Relational Sociology and Dynamic Networks

“Transactional thinking contests the intrinsically reified nature of all categories: it shows how they ‘totalize’ identities that are in fact often multidimensional and contradictory; prescribe modes of thought and action against which alternatives can only be labeled ‘deviant’; naturalize rigid distinctions that suppress possibilities for creation (self-) transformation; and, most generally, accept rather than contest the historically variable relational matrices that serve to constitute invidious distinctions and categorizations in the first place” (Somers and Gibson 1994, pp.55-57). 

 

In this paragraph, Somers and GIbson show how substantive thinking can prevent adaptation and change by nailing down concrete definitions of adversity. While establishing such definitions may help in identifying them in society and bringing them to discussion (for policy’s sake, for purposes of activism and outreach), the act discourages the very change it seeks.
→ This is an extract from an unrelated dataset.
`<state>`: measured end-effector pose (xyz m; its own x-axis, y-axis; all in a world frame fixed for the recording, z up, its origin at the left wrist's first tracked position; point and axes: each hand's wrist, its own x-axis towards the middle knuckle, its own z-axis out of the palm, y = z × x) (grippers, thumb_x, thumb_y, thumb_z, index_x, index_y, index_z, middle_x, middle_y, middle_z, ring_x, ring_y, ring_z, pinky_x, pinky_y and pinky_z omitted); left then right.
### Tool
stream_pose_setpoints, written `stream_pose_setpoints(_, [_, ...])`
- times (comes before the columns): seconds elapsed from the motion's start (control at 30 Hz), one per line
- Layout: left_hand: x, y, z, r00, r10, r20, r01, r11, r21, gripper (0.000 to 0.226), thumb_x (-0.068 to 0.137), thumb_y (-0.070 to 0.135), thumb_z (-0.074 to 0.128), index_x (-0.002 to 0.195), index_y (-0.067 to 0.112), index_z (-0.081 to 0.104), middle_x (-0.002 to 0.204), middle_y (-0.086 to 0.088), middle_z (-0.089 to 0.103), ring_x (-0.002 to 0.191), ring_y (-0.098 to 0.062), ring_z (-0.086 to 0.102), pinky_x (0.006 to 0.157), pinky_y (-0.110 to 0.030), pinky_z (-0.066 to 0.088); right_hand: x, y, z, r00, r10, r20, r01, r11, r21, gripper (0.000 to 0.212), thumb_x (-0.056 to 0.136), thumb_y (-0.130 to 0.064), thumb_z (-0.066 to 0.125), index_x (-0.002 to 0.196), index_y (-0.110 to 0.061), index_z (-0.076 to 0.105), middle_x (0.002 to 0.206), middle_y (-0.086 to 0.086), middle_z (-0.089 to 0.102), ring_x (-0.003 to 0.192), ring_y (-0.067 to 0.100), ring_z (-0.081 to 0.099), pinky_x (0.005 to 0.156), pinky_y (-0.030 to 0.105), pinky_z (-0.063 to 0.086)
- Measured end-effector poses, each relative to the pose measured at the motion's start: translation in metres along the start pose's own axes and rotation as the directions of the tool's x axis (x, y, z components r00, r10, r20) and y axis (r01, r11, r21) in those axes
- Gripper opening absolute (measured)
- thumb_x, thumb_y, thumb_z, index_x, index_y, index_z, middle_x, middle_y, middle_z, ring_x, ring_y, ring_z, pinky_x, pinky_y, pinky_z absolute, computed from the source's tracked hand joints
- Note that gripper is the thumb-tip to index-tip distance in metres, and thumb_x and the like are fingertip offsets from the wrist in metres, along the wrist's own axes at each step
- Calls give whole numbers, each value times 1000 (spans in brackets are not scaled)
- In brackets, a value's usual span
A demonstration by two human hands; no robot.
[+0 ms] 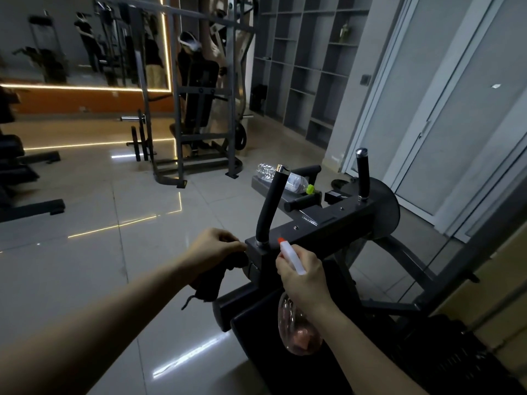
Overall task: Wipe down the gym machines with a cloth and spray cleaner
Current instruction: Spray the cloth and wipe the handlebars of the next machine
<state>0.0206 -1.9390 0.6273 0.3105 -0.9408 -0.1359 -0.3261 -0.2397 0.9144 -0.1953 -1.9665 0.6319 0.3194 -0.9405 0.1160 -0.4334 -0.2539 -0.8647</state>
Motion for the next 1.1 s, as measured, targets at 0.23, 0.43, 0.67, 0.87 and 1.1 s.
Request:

In my opinion, awareness of assumptions must precede their abandonment – only by identifying the patterns that marginalize those populations can we then choose to actively change them. From the above quote, it can be seen that the most effective way to change is to create an environment that simulates a vacuum, where negative patterns were exhibited before. When given this vacuum, self-organizing systems will emerge with the most efficient solution. (More) egalitarian power distribution will ensure that this efficiency is beneficial to all, or at least to a higher portion of the population than the previous social arrangement.